Gemjo had been peeking out the alley way. She was close beside him. Sunlight glinted in her hair, while the lack of it left the rest of her body dizzyingly shaded.
“At least we won’t need worry about the cogs I took,” she said.
Tig’s heart sank, “Do you think,” he started, “do you think he’s dead?”
She shook her head, “He was lying down. It’s unlikely. Right now we need to leave. That sergeant Webly, I knew I recognized him. He stops by Verace often. He’s probably here because of us.”
“Us?”
“More precisely the drunk idiot and the ship he stole.”

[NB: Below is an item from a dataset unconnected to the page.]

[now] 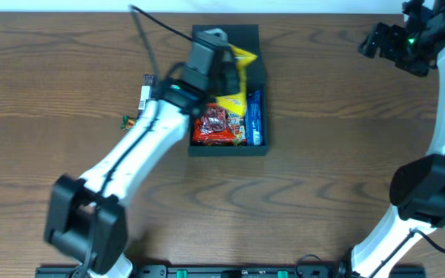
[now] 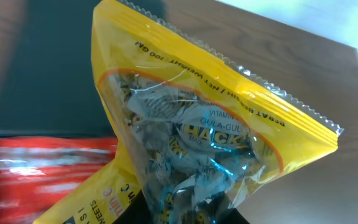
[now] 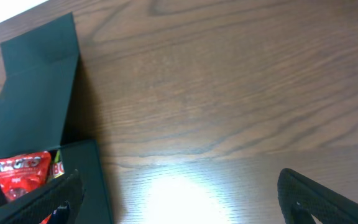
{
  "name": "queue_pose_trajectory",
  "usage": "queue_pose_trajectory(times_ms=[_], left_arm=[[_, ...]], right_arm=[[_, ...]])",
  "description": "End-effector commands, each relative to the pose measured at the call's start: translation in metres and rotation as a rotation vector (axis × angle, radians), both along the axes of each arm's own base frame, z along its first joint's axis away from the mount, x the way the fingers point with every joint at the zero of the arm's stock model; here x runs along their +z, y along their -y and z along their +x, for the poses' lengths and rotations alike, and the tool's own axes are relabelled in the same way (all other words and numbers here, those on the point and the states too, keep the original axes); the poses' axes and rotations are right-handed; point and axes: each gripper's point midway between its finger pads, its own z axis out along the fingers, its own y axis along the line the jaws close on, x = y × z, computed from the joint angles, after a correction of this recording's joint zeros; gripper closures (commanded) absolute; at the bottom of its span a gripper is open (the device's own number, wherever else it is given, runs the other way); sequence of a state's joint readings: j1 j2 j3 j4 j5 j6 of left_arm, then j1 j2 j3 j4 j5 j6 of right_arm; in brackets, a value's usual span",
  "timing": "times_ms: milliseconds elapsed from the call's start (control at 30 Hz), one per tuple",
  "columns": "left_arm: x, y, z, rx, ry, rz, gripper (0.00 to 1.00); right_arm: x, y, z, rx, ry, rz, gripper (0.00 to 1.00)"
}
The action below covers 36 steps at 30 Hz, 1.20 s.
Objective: Pack container
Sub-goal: 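Carry the yellow candy bag into the box and press it down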
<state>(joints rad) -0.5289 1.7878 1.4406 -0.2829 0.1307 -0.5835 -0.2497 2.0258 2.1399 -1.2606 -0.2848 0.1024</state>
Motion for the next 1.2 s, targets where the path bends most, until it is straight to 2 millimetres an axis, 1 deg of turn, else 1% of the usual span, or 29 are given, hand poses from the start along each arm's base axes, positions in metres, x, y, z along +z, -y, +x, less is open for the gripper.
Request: queue_pose_trajectory(times_ms=[0,67,133,300,400,567,700,767,800,867,900,933,967,1100,1133,1167], left_arm=[[-0.016,0.026,0.003,0.066,-0.068,-0.098,0.94],[-0.027,0.038,0.0,0.06,-0.08,-0.102,0.94],[-0.036,0.041,-0.002,0.085,-0.107,-0.102,0.94],[-0.05,0.032,-0.01,0.189,-0.202,-0.109,0.94],[-0.059,0.027,-0.018,0.216,-0.254,-0.095,0.94],[-0.067,0.02,-0.027,0.225,-0.298,-0.06,0.94],[-0.068,0.022,-0.029,0.216,-0.307,-0.062,0.93],[-0.067,0.029,-0.032,0.163,-0.313,-0.074,0.7],[-0.065,0.031,-0.033,0.138,-0.312,-0.079,0.51],[-0.06,0.033,-0.031,0.093,-0.296,-0.077,0.09],[-0.056,0.033,-0.029,0.075,-0.283,-0.074,0.04],[-0.051,0.033,-0.027,0.06,-0.27,-0.071,0.05],[-0.038,0.034,-0.022,0.022,-0.231,-0.065,0.05],[-0.007,0.034,-0.013,-0.06,-0.121,-0.019,0.05],[0.0,0.032,-0.012,-0.067,-0.096,0.0,0.05],[0.009,0.024,-0.01,-0.059,-0.068,0.033,0.04]], right_arm=[[0.013,0.006,-0.004,-0.017,0.025,0.005,0.01],[0.013,0.007,-0.006,-0.009,0.022,0.001,0.01],[0.012,0.007,-0.007,-0.004,0.018,-0.004,0.01],[0.011,0.006,-0.008,0.002,0.011,-0.006,0.01],[0.011,0.006,-0.009,0.009,0.011,-0.009,0.01],[0.011,0.006,-0.009,0.009,0.009,-0.008,0.01],[0.011,0.006,-0.009,0.009,0.008,-0.008,0.01],[0.011,0.006,-0.01,0.009,0.006,-0.007,0.01],[0.011,0.006,-0.01,0.009,0.005,-0.007,0.01],[0.01,0.006,-0.011,0.009,0.001,-0.006,0.01],[0.01,0.006,-0.011,0.009,-0.001,-0.005,0.01],[0.01,0.005,-0.012,0.009,-0.003,-0.004,0.01],[0.009,0.005,-0.013,0.009,-0.007,-0.003,0.01],[0.008,0.004,-0.015,0.009,-0.02,0.0,0.01],[0.008,0.004,-0.016,0.01,-0.025,0.002,0.01],[0.007,0.003,-0.018,0.012,-0.03,0.004,0.05]])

Tig’s stomach churned. He felt sick. Noxious. He reached for the nearest container he could and let it out. When he finished, he saw pure terror painted on Gemjo’s partially furred face.
“What?” asked Tig.
“The-the hat…” she trailed.
He looked down, “Oh. OH… Well, we could, um, clean it.”
“You clean it,” she shuddered. “For now we need get back to the ship and set sail as quick as we can.”
“I’m afraid that won’t happen, mates,” said an all too familiar voice.
The two of them blinked at the men approaching from the end of the alley. Of the two, the Professor was hung loosely off the shoulder of the other man.
Tig rubbed his eyes, “You’re from that brawl.”
The two man party stumbled to them. The man who was supporting the Professor pointed at his chest, “Captain Franco, yes that is I. The great, the glorious, the… the… by the hours what happened to that hat?”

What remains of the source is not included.